Drew: Yep. Absolutely. And also just-
JC: That’s absolutely brilliant. I mean like legitimately brilliant because I mean just again, tech tail wagging right now. I love that component because you’ve decentralized the viral component of it. Right? You allow even just that person using it automatically shows other people that it can be used and what it is. That sounds kind of like a really cool snowball effect you’d have going there.
Drew: Yeah. That’s exactly the idea. We want to get it in the hands of a lot of developers and get them making offers.

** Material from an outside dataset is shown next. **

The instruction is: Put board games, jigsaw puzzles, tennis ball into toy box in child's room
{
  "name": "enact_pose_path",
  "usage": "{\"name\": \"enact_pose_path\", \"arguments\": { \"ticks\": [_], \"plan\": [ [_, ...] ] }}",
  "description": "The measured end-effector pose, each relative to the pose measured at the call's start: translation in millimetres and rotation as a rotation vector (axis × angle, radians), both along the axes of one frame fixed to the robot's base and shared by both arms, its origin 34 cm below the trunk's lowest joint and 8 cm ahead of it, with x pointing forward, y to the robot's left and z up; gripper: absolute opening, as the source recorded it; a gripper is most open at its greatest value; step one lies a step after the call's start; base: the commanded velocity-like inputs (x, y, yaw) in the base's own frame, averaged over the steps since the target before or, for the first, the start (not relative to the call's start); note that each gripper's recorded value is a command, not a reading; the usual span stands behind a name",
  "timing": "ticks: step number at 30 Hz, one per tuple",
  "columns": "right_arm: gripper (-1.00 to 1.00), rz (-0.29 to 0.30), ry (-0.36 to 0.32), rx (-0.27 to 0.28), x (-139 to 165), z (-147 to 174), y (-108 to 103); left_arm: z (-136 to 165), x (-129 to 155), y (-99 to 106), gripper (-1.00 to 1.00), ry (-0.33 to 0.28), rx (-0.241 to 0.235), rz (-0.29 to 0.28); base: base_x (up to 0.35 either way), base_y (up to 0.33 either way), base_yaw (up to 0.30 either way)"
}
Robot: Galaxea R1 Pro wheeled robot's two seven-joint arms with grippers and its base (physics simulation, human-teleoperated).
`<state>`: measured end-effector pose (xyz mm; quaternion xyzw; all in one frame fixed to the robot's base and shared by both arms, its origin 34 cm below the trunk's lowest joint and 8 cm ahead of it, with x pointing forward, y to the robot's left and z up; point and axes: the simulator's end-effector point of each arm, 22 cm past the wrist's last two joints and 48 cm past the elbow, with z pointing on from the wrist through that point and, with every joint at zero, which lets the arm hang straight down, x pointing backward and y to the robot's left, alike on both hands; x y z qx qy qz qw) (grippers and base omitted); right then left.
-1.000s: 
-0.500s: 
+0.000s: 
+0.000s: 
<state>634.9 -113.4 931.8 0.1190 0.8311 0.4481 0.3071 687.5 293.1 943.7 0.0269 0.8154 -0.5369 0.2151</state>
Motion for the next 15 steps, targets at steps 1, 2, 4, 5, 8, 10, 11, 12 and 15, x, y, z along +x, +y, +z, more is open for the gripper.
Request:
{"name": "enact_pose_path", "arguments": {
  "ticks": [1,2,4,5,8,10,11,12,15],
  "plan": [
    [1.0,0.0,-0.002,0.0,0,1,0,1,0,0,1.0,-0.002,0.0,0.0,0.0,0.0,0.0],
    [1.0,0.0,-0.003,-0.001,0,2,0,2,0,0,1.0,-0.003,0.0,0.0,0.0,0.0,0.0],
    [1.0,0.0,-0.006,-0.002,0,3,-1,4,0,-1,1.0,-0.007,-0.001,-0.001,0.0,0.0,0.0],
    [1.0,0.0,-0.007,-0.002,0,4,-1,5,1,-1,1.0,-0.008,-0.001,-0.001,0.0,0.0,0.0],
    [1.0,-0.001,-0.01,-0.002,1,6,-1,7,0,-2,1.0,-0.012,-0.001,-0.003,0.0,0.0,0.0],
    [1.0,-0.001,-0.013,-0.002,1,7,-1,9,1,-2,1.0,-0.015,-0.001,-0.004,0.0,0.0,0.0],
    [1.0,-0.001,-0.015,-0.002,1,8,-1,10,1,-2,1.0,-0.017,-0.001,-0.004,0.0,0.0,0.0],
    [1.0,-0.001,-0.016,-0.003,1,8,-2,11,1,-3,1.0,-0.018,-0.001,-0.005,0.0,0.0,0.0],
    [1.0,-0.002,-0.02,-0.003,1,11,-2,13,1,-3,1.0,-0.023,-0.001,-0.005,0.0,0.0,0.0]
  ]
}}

JC: Well, that’s awesome. Drew, listen, I want to thank you for being on the show. I interview a lot of people, but I got to tell you, I really like the really unique stuff. I don’t usually interview startups, but because it’s the future of BizTech and your idea is so unique and almost kind of that first to market concept, I couldn’t resist. So thank you for coming on the show. How can people listening reach you or the company, a website, email, LinkedIn, stuff like that? How can people listening get ahold of you if they need to?
Drew: Yeah. The easiest thing I would say, just go to GitCommits.com. G-I-T Commits, C-O-M-M-I-T-S.com. There are contact channels there. You can find all the social links and everything on the website. So that’s probably just the easiest way to go. Reach out directly through the contact there or through the social channels. And I’d love to answer any questions you have.
JC: Awesome. Well, listen, thanks again so much for being on the show. I look forward to having this air for everybody.
Drew: All right. Thanks a lot for having me. I really appreciate it.